• _The task_
From the listing below, copy each line where "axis" occurs.

• _Dataset excerpt_
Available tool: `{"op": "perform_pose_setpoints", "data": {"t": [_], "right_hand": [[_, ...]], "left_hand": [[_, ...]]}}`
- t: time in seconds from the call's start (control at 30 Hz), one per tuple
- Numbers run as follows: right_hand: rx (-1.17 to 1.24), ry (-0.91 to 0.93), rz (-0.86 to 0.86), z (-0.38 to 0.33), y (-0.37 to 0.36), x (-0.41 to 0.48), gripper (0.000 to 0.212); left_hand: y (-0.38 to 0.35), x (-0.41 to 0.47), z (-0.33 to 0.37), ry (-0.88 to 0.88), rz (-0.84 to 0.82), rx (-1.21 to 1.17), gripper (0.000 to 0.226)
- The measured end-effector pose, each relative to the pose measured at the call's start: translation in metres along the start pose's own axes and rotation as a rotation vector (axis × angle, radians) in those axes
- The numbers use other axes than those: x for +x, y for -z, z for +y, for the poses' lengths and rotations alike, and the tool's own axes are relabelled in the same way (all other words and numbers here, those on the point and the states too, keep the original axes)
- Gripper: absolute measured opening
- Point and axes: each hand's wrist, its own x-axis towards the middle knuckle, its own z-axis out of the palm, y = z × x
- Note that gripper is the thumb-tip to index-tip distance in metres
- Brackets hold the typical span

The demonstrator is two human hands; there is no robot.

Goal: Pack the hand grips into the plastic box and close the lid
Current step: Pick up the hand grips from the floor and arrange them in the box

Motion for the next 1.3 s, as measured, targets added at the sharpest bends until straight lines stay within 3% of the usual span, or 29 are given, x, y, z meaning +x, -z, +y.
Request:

• _Exercise result_
- The measured end-effector pose, each relative to the pose measured at the call's start: translation in metres along the start pose's own axes and rotation as a rotation vector (axis × angle, radians) in those axes
- Point and axes: each hand's wrist, its own x-axis towards the middle knuckle, its own z-axis out of the palm, y = z × x

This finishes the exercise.